# Homework 01

**1**. (25 points)

The code below gives five "documents" with titles in `titles` and text in `contents`. 

- Convert each text into "words" by converting to lower case, removing punctuation and splitting on whitespace
- Make a list of all unique "words" in any of the texts
- Create an pandas DataFrame whose rows are words, columns are titles, and values are counts of the word in the document
- Add a column `total` that counts the total number of occurrences for each word across all documents
- Show the rows for the 5 most commonly used words

In [1]:
import sklearn
from sklearn.datasets import fetch_20newsgroups
twenty = fetch_20newsgroups(subset='train')
target_names = twenty['target_names']
titles = [target_names[i] for i in twenty['target'][2:7]]
contents = twenty['data'][2:7]

In [2]:
import string
import numpy as np
import pandas as pd
def cleanWords(txt):
    cleanedTxt=txt.strip().lower() \
    .translate(str.maketrans('','', string.punctuation)) \
    .replace('\n','').split()
    return cleanedTxt

In [3]:
doc_words = [cleanWords(content) for content in contents]
vocab = set([word for words in doc_words for word in words])

In [4]:
table = np.zeros((len(vocab), len(contents)), dtype='int')
for i, word in enumerate(vocab):
    for j, doc in enumerate(doc_words):
        table[i, j] = doc.count(word)

In [5]:
df_wordcount = pd.DataFrame(table, columns='doc1 doc2 doc3 doc4 doc5'.split(), index=vocab)
df_wordcount['total'] = df_wordcount.sum(numeric_only=True ,axis=1)
df_wordcount.sort_values('total', ascending=False).head(5)

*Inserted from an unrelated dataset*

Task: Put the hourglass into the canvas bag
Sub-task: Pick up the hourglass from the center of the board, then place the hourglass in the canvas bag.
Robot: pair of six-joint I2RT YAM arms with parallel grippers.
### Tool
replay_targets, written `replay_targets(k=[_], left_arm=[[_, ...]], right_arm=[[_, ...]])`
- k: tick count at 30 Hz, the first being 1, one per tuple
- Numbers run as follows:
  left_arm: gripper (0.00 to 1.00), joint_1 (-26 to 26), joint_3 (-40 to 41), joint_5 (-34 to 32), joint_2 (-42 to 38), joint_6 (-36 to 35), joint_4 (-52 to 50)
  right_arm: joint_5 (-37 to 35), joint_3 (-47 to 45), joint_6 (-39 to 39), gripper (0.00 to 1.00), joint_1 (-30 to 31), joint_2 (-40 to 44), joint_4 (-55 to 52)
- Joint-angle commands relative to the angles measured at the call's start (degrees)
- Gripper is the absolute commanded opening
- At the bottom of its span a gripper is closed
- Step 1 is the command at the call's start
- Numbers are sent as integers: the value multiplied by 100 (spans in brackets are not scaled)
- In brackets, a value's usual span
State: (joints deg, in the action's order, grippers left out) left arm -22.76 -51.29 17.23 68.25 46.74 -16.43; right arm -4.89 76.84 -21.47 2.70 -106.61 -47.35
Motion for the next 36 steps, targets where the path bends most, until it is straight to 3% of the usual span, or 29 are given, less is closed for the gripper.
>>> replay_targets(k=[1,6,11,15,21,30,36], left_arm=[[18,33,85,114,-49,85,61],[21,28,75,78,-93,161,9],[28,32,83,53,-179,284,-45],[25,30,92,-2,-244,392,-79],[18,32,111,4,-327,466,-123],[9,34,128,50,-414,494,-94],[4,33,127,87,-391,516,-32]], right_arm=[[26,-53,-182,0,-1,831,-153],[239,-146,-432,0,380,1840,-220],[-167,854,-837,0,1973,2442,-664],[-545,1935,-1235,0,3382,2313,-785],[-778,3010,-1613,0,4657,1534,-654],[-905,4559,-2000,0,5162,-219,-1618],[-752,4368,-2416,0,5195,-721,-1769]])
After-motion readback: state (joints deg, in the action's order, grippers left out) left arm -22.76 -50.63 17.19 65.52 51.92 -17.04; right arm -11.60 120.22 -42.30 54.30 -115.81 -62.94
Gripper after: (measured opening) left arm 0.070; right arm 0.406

Unnamed: 0,doc1,doc2,doc3,doc4,doc5,total
the,17,3,7,16,0,43
of,5,1,1,16,3,26
to,5,1,1,9,2,18
a,8,1,3,2,2,16
i,7,0,1,4,3,15


**2**. (75 points)

A Caesar cipher is a very simple method of encoding and decoding data. The cipher simply replaces characters with the character offset by $k$ places. For example, if the offset is 3, we replace `a` with `d`, `b` with `e` etc. The cipher wraps around so we replace `y` with `b`, `z` with `c` and so on. Punctuation, spaces and numbers are left unchanged.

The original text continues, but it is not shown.